The scientists, from the US Department of Energy (DOE) and Berkeley Lab, explain: "Our unique system allowed us to characterize the activity of substances responsible for the transfer of sugars in the plant 'Arabidopsis' and locate a family of six substances New ones that have never been described in the literature," says Henrik Scheller, one of the main researchers. "Our method could offer rapid progress in the field of determining the functions of substances that transport sugars in plants and other organisms, an important issue for the metabolic engineering of cell walls." The article describing the results of the study has long been published in the scientific journal Proceedings of the National Academy of Sciences (PNAS).
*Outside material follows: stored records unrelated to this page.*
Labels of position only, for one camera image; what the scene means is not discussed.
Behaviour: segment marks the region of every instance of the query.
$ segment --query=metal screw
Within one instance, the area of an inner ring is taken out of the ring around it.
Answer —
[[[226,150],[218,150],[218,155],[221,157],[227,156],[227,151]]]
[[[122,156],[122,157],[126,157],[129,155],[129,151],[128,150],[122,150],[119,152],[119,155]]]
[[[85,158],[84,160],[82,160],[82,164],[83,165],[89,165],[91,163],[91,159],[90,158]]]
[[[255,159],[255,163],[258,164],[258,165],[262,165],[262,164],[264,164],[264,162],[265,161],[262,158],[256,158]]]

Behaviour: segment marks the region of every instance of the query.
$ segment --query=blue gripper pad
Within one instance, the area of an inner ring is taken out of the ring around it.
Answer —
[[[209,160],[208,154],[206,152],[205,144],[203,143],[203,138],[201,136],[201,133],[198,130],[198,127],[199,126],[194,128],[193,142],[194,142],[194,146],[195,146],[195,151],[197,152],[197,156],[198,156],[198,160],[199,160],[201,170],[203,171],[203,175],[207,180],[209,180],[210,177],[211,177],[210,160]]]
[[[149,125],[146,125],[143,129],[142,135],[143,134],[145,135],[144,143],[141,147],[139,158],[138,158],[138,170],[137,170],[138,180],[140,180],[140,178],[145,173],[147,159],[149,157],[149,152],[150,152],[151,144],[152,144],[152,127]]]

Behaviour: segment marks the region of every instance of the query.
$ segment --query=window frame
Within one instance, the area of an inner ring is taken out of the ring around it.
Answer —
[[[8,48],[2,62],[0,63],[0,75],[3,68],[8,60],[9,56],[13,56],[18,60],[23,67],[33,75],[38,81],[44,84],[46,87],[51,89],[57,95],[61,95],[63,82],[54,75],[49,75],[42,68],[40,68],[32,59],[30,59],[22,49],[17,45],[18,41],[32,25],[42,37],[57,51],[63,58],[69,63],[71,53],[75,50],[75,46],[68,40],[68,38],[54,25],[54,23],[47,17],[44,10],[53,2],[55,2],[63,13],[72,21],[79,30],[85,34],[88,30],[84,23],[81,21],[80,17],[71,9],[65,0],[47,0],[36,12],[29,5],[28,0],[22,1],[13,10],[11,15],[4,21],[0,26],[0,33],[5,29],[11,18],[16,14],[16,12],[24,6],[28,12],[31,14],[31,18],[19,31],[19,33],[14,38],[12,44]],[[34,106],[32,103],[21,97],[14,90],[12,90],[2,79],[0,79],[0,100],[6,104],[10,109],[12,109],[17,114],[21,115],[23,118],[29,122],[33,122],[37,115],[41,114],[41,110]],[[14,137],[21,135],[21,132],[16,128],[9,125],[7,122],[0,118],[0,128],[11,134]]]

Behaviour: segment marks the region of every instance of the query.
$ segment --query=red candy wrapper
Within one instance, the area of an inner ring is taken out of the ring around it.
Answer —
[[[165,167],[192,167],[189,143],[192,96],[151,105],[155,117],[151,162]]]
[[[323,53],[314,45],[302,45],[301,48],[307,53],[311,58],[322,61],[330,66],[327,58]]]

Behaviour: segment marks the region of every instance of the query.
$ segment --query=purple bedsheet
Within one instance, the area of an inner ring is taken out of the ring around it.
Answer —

The sugars found in the biomass of plants are a source of great potential for the development of environmentally friendly energy if they can be effectively converted into transportation fuels - gasoline, diesel and jet fuel - in a way that will be economically competitive with gasoline-based fuels. One of the success factors in this effort will be to engineer plant crops whose cell walls have been optimized in terms of their sugar content.

Except for cellulose (cellulose) and callose, the complex polysaccharides found in plant cell walls are synthesized in the Golgi organelle by enzymes called glycosyltransferases. These polysaccharides are built from raw materials of simpler sugars that are transferred into the Golgi organelle from the cytosol, or cytoplasmic matrix, which is the cytoplasmic fluid found inside the cells, and which is not part of the cell organelles and is not bounded by internal membranes within the cell. Despite their great importance, only a small number of substances responsible for the transfer of these sugars have been characterized at the molecular level. A significant part of the delay in this research was the lack of materials required to perform these characterizations.

"Substances that transport sugars of mammalian origin are commercially available due to the medical interest in them, but those of plant origin are not so available, which makes their research and the enzymes related to them challenging," explains the lead researcher.

To develop their new system, the researchers prepared several artificial substances capable of transporting sugars into cells and then inserted them into liposomes for examination by mass spectroscopy. The researchers used this method to characterize the activity of 6 new substances responsible for the transfer of sugars in the Arabidopsis plant, a relative of the mustard plant, which is used as a model plant in advanced biofuel research.

"We found that the availability of the limiting raw material has different effects regarding the separate polysaccharide products, which suggests that the biosynthesis of the polysaccharides in the cell walls in the Golgi organelle of plants is also regulated by mechanisms responsible for the transfer of the raw materials." In addition to the detection of these 6 new substances, the new method was used to characterize 20 additional sugar-transferring substances whose details will be published soon.